WHAT YOU WILL DO -
Please reproduce exactly, and only, the lines from the one with "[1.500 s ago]" through the last line of the listing below, both ends included, leaving out the pictures.

DATA EXTRACT -
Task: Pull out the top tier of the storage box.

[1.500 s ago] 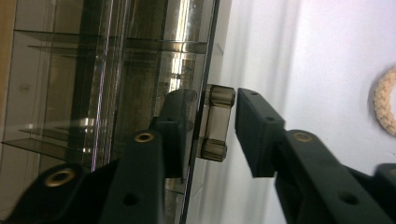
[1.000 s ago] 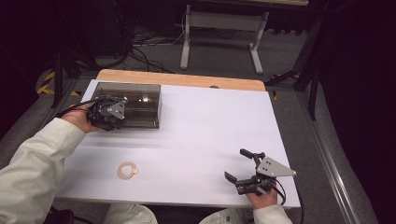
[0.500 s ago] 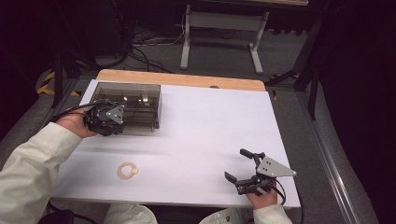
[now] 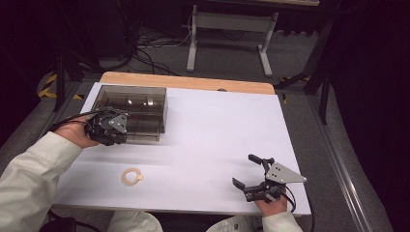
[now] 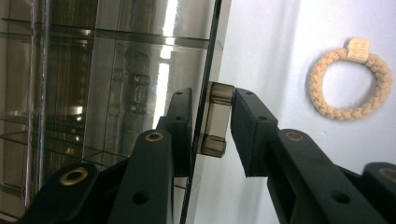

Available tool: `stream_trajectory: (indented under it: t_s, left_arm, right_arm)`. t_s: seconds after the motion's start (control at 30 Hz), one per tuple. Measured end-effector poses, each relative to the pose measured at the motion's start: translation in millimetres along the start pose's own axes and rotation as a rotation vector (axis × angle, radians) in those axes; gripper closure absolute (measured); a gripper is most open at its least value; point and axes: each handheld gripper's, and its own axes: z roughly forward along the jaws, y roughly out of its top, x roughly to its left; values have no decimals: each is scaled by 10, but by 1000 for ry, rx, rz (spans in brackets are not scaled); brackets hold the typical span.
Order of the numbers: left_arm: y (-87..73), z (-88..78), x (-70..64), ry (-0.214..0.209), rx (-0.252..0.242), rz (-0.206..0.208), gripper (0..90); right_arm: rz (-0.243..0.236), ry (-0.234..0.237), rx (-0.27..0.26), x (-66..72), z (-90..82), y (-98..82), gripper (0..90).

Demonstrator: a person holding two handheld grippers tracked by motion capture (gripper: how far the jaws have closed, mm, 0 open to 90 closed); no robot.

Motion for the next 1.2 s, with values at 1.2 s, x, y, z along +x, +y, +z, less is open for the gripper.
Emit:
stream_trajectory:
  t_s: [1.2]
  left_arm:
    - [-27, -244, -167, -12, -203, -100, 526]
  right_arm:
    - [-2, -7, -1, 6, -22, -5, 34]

YOUR RESPONSE -
[1.500 s ago] 
[1.000 s ago] 
[0.500 s ago] 
[now] 
[now] 

Available tool: `stream_trajectory: (indented under it: t_s, left_arm, right_arm)`. t_s: seconds after the motion's start (control at 30 Hz), one per tuple. Measured end-effector poses, each relative to the pose measured at the motion's start: translation in millimetres along the start pose's own axes and rotation as a rotation vector (axis × angle, radians) in those axes; gripper closure absolute (measured); a gripper is most open at its least value; point and axes: each handheld gripper's, and its own axes: z roughly forward along the jaws, y roughly out of its top, x roughly to its left; values have no decimals: each is scaled by 10, but by 1000 for ry, rx, rz (spans in brackets are not scaled); brackets hold the typical span.
Order of the numbers: left_arm: y (-87..73), z (-88..78), x (-70..64), ry (-0.214..0.209), rx (-0.252..0.242), rz (-0.206..0.208), gripper (0..90); right_arm: rz (-0.243..0.236), ry (-0.234..0.237), rx (-0.27..0.26), x (-66..72), z (-90..82), y (-98..82), gripper (0..90).

Demonstrator: a person holding two handheld grippers tracked by motion capture (gripper: how far the jaws have closed, mm, 0 open to 90 closed); no robot.

Motion for the next 1.2 s, with values at 1.2 s, x, y, z along +x, +y, +z, less is open for the gripper.
Emit:
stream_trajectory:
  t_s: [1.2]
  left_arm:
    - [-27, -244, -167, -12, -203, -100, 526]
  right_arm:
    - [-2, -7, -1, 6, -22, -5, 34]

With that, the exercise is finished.